The smile faded a little. "I'm not sure how I should take that"

"What I mean is, I know anybody could see what I see in you, but I'm having a hard time understanding what you see in me."

She sat up a little straighter, and her smile faded some more. Actually, by then it was almost a frown.

"At the risk of letting you think I was feeling sorry for you, you looked lonely and depressed. You looked like you needed a friend. Well, so do I, and I don't have any. I wanted m get my mind off the things I saw today and I thought it probably wouldn't do you any harm, either. But if you -- "

"Wait, I'm sorry I said -- "

"No, let me finish. I'm not doing you any favors. And I'm not out to get anything from you. I'm not a reporter. I'm not a disaster freak. Don't talk about me like I'm your 'good fortune.' I'm me, and when I accepted your invitation it was because I was impressed at how you handled all those fools at the press conference and how you seem to be working so hard at unraveling the mistakes made by the people I work for and I thought I might like to get to know you."

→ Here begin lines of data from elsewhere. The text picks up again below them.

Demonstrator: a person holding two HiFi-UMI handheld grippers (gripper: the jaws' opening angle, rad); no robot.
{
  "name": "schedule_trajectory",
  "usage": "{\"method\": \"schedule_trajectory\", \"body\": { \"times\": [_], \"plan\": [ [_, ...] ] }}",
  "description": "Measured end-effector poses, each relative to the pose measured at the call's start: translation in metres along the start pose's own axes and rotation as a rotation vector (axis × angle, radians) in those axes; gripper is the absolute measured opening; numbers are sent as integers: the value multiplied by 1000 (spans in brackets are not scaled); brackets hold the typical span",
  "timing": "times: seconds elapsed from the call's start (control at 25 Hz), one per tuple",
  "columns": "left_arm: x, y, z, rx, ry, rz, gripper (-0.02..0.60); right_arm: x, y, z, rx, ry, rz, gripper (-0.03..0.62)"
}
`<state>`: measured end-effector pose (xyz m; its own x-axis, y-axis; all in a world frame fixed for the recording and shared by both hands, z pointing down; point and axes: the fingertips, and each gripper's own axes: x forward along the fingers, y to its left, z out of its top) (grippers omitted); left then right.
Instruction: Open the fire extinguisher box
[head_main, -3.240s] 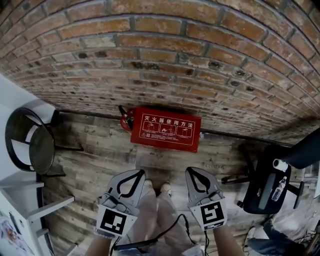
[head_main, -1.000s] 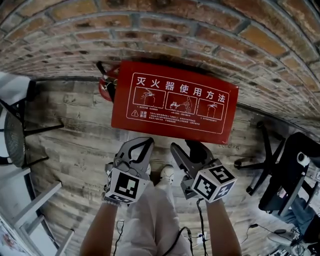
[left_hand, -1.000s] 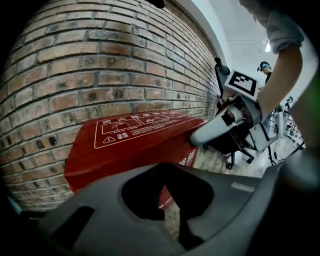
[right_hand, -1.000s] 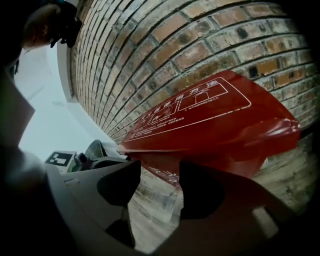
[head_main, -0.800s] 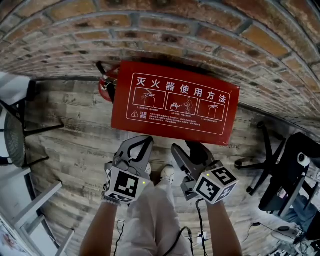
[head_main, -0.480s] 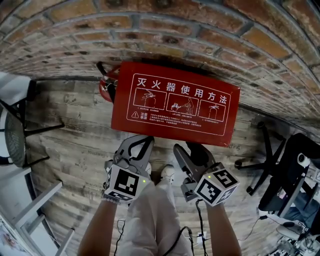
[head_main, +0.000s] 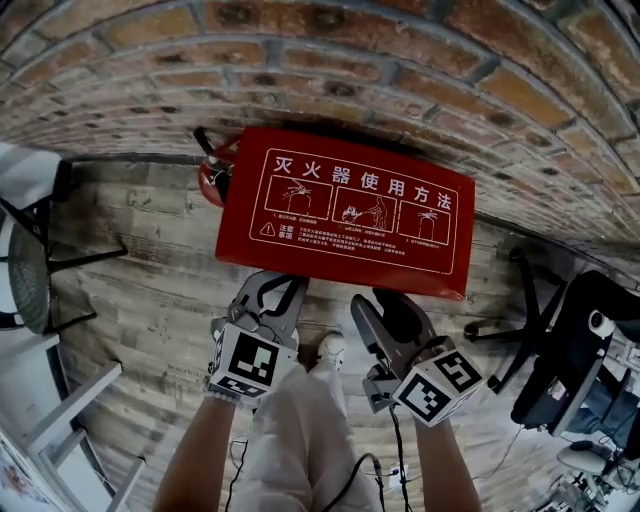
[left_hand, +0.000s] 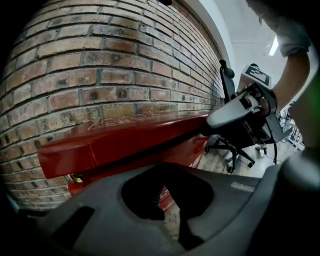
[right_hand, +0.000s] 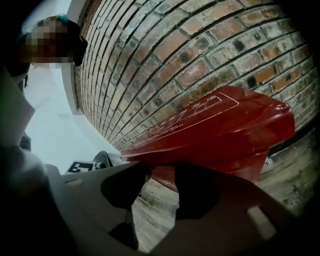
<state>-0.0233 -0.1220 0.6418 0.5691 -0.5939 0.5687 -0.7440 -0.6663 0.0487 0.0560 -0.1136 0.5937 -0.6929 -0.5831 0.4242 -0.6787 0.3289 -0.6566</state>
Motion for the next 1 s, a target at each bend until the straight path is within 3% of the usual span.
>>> {"method": "schedule_trajectory", "body": {
  "times": [0.6, 1.0],
  "plan": [
    [-1, -2, 8, 5, 23, -10, 0, -17, 32, 65, -21, -96, 29, 133],
    [-5, -4, 8, -2, 27, 6, 0, -21, 48, 111, 131, -200, 86, 137]
  ]
}}
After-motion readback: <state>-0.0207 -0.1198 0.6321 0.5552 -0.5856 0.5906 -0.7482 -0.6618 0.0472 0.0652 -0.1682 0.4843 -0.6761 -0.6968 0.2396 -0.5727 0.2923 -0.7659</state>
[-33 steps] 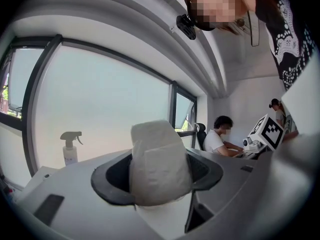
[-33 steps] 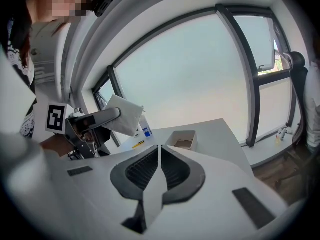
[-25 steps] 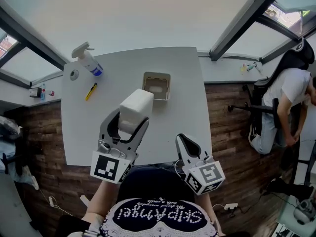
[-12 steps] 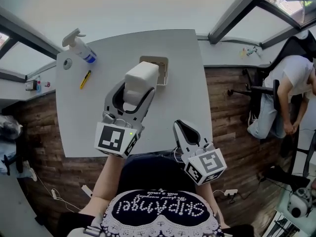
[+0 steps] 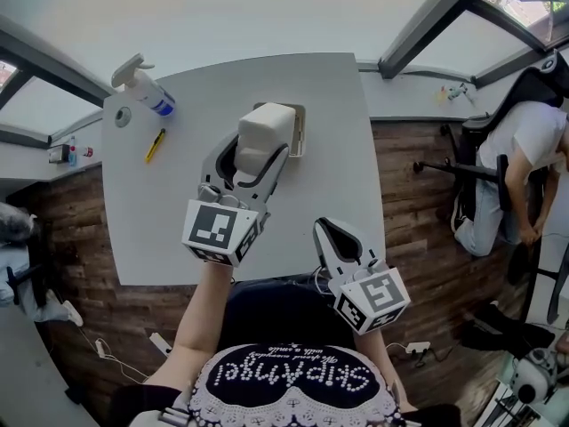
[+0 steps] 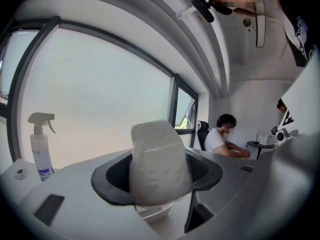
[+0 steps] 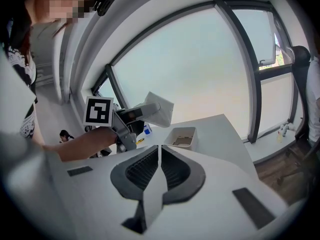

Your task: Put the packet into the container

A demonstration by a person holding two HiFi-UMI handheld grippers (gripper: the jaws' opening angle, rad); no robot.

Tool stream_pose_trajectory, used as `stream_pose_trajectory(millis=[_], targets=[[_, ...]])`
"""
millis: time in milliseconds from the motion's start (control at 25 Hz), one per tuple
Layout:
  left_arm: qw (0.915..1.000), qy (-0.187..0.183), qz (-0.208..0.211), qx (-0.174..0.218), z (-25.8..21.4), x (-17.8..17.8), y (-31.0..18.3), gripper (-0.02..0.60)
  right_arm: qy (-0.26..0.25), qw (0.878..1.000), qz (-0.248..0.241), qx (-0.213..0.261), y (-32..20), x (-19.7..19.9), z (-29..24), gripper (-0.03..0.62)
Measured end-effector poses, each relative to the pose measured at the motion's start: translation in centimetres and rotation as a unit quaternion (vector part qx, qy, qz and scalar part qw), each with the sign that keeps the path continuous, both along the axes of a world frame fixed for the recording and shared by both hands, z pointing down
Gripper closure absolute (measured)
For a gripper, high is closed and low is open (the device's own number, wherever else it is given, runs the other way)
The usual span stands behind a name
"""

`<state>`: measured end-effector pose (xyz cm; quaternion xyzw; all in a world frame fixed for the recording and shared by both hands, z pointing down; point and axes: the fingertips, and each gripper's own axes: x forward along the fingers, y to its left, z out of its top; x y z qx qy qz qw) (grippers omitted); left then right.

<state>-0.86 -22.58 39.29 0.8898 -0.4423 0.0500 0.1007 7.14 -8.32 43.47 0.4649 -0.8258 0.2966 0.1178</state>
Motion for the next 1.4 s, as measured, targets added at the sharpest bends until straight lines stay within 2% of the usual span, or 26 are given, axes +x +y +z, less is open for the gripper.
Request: stream_pose_trajectory(millis=[280,840,1400], targets=[[0.9999,-0.002,0.006,-0.014,1.3,0.9,-1.5,0.296,-0.004,1.0,0.0,-0.007,-0.3,0.2,0.4,0.566],[0.9974,-0.039,-0.001,-0.061,5.9,1.5,-3.4,0.296,-0.01,1.0,0.004,-0.025,-1.0,0.7,1.5,0.566],[0.9939,-0.052,0.0,-0.097,8.8,1.9,-4.3,0.296,-0.015,0.999,0.009,-0.043,-1.5,1.0,2.5,0.566]])
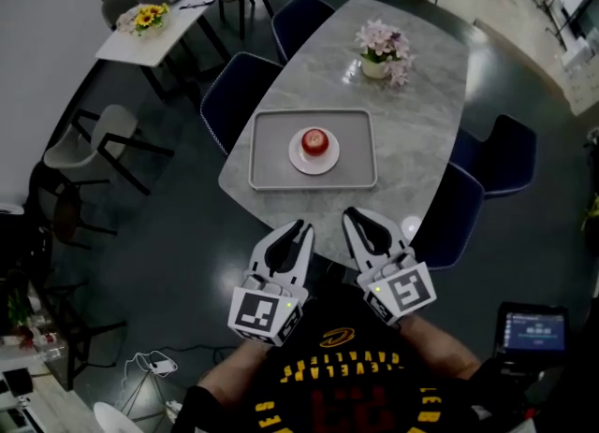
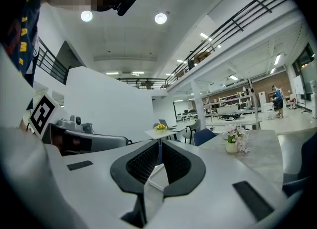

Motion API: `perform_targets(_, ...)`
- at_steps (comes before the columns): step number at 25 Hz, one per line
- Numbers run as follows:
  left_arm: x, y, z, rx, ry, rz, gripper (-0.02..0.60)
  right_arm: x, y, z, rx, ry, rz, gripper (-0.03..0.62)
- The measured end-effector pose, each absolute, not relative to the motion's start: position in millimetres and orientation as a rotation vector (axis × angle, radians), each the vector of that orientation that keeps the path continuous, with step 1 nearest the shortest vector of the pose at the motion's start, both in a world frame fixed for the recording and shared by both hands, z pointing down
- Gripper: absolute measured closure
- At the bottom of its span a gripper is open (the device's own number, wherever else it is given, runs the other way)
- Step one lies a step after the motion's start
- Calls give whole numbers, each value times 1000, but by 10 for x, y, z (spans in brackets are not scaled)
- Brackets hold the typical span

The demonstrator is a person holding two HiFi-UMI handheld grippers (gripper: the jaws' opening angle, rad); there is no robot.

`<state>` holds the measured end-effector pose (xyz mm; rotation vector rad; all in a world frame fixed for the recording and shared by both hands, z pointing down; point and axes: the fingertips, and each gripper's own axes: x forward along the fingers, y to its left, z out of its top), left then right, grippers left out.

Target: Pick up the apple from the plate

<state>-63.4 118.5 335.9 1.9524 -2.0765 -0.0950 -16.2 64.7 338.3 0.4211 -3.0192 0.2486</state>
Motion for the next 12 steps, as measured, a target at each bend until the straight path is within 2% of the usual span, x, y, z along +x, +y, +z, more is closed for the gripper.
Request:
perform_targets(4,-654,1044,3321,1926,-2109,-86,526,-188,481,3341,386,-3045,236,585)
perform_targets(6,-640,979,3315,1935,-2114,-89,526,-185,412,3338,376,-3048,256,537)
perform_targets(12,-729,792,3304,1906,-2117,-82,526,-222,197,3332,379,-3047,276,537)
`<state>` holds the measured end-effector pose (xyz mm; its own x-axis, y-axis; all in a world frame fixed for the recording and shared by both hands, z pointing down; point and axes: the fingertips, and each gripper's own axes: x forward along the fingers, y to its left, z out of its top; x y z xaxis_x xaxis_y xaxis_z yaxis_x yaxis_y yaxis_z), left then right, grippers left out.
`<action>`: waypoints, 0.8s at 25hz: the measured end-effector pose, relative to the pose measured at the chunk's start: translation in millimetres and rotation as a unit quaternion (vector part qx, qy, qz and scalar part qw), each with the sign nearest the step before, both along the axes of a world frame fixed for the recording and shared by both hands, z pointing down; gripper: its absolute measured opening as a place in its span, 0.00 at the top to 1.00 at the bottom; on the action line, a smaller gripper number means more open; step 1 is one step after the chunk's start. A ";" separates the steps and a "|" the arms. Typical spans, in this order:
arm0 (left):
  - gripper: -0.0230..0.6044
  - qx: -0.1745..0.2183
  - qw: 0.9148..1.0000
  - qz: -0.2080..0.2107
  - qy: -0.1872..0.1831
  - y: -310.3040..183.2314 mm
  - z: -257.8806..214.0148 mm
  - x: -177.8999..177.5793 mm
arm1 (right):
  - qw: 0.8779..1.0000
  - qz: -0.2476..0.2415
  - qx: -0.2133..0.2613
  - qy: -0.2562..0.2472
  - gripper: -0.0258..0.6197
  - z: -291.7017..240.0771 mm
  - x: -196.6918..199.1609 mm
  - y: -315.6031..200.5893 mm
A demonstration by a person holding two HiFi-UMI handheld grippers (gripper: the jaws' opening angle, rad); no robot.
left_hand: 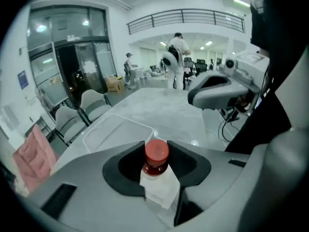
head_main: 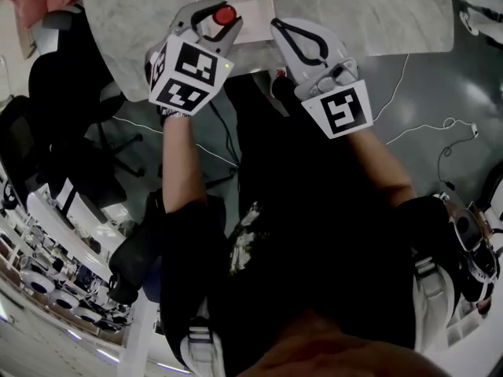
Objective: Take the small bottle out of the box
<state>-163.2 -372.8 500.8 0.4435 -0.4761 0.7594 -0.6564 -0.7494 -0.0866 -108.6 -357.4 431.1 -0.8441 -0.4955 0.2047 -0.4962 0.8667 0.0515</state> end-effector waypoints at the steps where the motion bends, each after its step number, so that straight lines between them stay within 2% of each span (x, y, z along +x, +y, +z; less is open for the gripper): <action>1: 0.72 0.011 1.000 -0.015 0.022 -1.0 -11.3 -0.9 | 1.000 0.001 0.002 -0.003 0.97 -3.1 1.0 0.4; 4: 0.72 0.041 0.995 -0.059 0.074 -0.4 -39.2 -9.1 | 1.000 -0.001 0.015 -0.010 0.97 -13.0 -0.4 0.4; 7: 0.72 0.073 0.985 -0.103 0.117 2.5 -65.3 -18.8 | 1.000 -0.003 0.024 -0.014 0.97 -24.1 -1.7 2.0; 11: 0.72 0.124 0.963 -0.160 0.180 5.9 -102.7 -30.6 | 0.999 0.000 0.023 -0.024 0.97 -40.6 -2.4 0.9; 14: 0.72 0.167 0.944 -0.179 0.222 13.3 -132.7 -31.2 | 0.999 0.001 0.036 -0.035 0.97 -60.3 -4.1 -0.3; 16: 0.72 0.198 0.934 -0.183 0.234 16.7 -150.1 -29.7 | 0.998 0.003 0.046 -0.051 0.97 -78.1 -4.2 -2.2; 19: 0.72 0.244 0.929 -0.180 0.212 20.2 -173.2 -20.6 | 0.996 0.013 0.057 -0.072 0.97 -102.6 3.7 -6.3; 20: 0.72 0.257 0.924 -0.180 0.217 22.5 -181.9 -17.1 | 0.995 0.016 0.064 -0.073 0.97 -108.7 6.5 -7.3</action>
<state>-180.3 -350.3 318.9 0.3958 -0.9007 0.1790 -0.9117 -0.4088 -0.0414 -102.1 -364.7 322.4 -0.8439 -0.5364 0.0137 -0.5334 0.8415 0.0858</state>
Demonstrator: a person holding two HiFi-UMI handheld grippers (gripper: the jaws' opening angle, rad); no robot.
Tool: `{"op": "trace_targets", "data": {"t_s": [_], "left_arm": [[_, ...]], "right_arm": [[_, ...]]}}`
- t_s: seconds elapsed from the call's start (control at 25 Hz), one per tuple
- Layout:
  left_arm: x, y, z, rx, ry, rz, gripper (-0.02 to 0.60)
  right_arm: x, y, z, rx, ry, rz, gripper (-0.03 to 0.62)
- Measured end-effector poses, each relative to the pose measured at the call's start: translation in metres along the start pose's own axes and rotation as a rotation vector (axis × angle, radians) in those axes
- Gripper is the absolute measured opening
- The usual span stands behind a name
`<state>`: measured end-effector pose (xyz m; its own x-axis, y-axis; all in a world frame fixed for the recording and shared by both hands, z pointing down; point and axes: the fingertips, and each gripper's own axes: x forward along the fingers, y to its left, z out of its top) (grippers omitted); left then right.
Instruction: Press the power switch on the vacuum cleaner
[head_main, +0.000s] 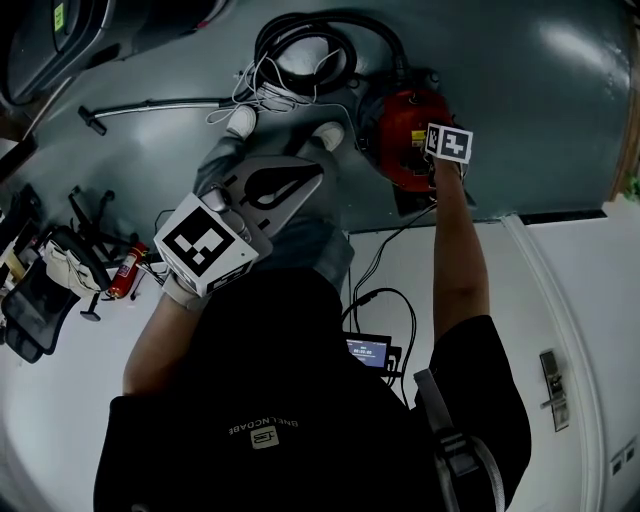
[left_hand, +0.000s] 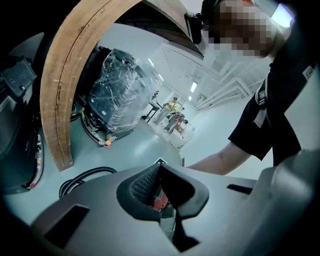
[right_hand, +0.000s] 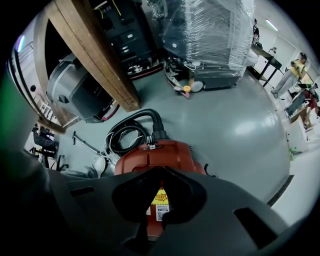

She looked me up and down, clinically.

"Of course, I could have been wrong."

I hadn't until that moment thought she might have been a reporter. I still didn't think so.

But I wasn't spending a lot of time worrying about it one way or the other, as all I could see just then was something beautiful in danger of being wrecked by my suspicions.

"I wish I hadn't said that," I said.

"Well, you did." She sighed, and looked away from me. "Maybe I did come down on you a bit hard."

"I was asking for it."

"It's been a hard day." She looked at her second drink. She tossed it down. I did the same, hoping her opinion of her own capacity for liquor was close to the truth. It wouldn't be much fun if she got sloppy drunk.

"How old are you?" she asked.

"You're certainly direct."

"It saves time."

"I'm forty-four."

"Good God," she said. "Were you worried that I was too young for you? Is that what you couldn't figure out?"

"Part of it."

"I'm thirty-three: Does that make you feel better?"

"Yeah, I figured you for twenty-six." That wasn't quite true. When I first saw her I thought she was a lot younger, and later I thought she might be a little older. Twenty-six was splitting the difference.

"I wish I could just wipe out the last couple minutes and start all over with you," I told her.

"I'm willing." She lit another cigarette from the butt of the one she had been smoking. It was the only thing about her I didn't like, but you can't have everything.